* [Study material]

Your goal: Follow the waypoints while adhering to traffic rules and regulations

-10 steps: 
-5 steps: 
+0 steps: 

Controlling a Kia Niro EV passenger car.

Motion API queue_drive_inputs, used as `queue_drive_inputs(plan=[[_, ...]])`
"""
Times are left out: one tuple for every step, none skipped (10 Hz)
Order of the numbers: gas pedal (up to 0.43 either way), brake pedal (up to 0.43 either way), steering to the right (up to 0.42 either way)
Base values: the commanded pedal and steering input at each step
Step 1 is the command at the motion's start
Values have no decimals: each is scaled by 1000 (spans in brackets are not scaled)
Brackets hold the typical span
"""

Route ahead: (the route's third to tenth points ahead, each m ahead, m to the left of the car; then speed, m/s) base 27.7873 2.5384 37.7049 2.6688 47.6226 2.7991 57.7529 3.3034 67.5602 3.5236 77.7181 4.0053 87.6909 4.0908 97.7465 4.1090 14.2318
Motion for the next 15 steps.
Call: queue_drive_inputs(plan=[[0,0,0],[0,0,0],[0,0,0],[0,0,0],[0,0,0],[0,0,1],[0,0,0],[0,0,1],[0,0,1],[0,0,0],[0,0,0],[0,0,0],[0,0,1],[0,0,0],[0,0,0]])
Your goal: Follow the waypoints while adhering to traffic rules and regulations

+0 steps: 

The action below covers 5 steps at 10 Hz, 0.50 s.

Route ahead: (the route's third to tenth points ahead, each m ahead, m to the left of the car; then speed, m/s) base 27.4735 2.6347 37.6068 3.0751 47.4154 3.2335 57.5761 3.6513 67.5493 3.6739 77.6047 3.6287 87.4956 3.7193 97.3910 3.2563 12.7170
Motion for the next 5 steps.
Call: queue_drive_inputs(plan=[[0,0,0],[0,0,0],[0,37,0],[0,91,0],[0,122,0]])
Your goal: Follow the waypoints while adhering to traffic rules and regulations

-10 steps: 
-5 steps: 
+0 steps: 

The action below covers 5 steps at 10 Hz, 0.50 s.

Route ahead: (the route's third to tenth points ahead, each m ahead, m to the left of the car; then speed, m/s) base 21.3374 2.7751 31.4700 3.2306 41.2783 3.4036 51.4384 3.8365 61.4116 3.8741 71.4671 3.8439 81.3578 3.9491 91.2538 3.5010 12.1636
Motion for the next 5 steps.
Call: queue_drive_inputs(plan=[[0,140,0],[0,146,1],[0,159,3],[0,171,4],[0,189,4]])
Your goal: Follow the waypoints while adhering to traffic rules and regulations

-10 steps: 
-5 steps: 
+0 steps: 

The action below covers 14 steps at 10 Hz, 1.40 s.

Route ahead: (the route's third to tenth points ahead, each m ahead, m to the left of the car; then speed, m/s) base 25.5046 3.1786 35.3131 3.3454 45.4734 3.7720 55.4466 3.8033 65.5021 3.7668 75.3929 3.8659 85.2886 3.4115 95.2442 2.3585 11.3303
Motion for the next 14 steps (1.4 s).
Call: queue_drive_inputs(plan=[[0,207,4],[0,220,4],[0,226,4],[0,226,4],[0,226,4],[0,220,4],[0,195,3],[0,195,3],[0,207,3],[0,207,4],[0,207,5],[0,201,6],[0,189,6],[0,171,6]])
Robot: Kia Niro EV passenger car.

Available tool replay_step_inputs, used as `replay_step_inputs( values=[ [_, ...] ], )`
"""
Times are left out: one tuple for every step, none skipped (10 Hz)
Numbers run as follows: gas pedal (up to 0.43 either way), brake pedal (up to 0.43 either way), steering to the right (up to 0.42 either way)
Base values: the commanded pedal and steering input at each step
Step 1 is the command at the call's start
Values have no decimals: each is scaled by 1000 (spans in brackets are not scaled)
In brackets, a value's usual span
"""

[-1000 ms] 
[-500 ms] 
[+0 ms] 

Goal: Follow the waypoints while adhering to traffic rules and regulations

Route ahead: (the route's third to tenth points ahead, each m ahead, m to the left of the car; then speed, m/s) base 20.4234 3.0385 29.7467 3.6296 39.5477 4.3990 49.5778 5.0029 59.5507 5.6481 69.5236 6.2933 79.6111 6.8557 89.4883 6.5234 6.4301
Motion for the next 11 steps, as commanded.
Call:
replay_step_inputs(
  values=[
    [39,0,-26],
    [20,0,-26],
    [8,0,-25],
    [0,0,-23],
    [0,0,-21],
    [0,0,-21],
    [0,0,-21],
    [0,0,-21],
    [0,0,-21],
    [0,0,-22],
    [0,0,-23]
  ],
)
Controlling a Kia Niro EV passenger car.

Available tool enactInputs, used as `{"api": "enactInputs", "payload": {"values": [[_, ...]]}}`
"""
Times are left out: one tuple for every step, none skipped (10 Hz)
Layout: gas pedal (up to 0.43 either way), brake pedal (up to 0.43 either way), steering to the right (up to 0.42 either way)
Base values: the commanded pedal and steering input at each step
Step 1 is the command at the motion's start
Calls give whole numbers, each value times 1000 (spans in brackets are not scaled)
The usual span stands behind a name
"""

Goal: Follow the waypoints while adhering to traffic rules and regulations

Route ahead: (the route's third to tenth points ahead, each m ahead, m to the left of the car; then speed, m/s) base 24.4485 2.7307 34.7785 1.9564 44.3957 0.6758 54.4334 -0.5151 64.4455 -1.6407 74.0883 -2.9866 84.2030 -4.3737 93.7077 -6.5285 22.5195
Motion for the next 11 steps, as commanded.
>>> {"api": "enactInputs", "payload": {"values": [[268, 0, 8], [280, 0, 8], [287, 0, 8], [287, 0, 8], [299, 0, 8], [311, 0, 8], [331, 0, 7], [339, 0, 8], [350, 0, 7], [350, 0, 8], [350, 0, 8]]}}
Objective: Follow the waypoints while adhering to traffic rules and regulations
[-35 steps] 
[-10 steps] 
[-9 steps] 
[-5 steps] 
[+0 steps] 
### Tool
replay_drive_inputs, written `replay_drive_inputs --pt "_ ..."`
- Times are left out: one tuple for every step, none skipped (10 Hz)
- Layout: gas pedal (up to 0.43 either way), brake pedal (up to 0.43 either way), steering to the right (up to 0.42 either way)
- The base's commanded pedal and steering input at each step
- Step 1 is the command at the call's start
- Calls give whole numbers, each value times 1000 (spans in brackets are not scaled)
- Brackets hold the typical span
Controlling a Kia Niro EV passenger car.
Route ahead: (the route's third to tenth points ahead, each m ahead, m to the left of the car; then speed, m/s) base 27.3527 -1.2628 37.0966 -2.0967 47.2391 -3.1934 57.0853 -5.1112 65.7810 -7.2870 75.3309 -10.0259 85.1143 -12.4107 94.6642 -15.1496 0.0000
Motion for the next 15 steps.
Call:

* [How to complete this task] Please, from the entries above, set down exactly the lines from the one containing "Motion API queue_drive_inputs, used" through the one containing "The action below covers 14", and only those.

* [Exercise output]
Motion API queue_drive_inputs, used as `queue_drive_inputs(plan=[[_, ...]])`
"""
Times are left out: one tuple for every step, none skipped (10 Hz)
Order of the numbers: gas pedal (up to 0.43 either way), brake pedal (up to 0.43 either way), steering to the right (up to 0.42 either way)
Base values: the commanded pedal and steering input at each step
Step 1 is the command at the motion's start
Values have no decimals: each is scaled by 1000 (spans in brackets are not scaled)
Brackets hold the typical span
"""

Route ahead: (the route's third to tenth points ahead, each m ahead, m to the left of the car; then speed, m/s) base 27.7873 2.5384 37.7049 2.6688 47.6226 2.7991 57.7529 3.3034 67.5602 3.5236 77.7181 4.0053 87.6909 4.0908 97.7465 4.1090 14.2318
Motion for the next 15 steps.
Call: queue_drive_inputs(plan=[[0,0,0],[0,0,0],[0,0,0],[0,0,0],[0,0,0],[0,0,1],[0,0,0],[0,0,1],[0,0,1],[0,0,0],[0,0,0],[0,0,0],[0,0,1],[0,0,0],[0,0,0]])
Your goal: Follow the waypoints while adhering to traffic rules and regulations

+0 steps: 

The action below covers 5 steps at 10 Hz, 0.50 s.

Route ahead: (the route's third to tenth points ahead, each m ahead, m to the left of the car; then speed, m/s) base 27.4735 2.6347 37.6068 3.0751 47.4154 3.2335 57.5761 3.6513 67.5493 3.6739 77.6047 3.6287 87.4956 3.7193 97.3910 3.2563 12.7170
Motion for the next 5 steps.
Call: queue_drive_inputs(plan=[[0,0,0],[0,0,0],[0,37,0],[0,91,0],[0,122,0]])
Your goal: Follow the waypoints while adhering to traffic rules and regulations

-10 steps: 
-5 steps: 
+0 steps: 

The action below covers 5 steps at 10 Hz, 0.50 s.

Route ahead: (the route's third to tenth points ahead, each m ahead, m to the left of the car; then speed, m/s) base 21.3374 2.7751 31.4700 3.2306 41.2783 3.4036 51.4384 3.8365 61.4116 3.8741 71.4671 3.8439 81.3578 3.9491 91.2538 3.5010 12.1636
Motion for the next 5 steps.
Call: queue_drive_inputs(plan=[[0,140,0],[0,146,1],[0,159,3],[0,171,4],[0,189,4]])
Your goal: Follow the waypoints while adhering to traffic rules and regulations

-10 steps: 
-5 steps: 
+0 steps: 

The action below covers 14 steps at 10 Hz, 1.40 s.

Nothing further is required by the exercise.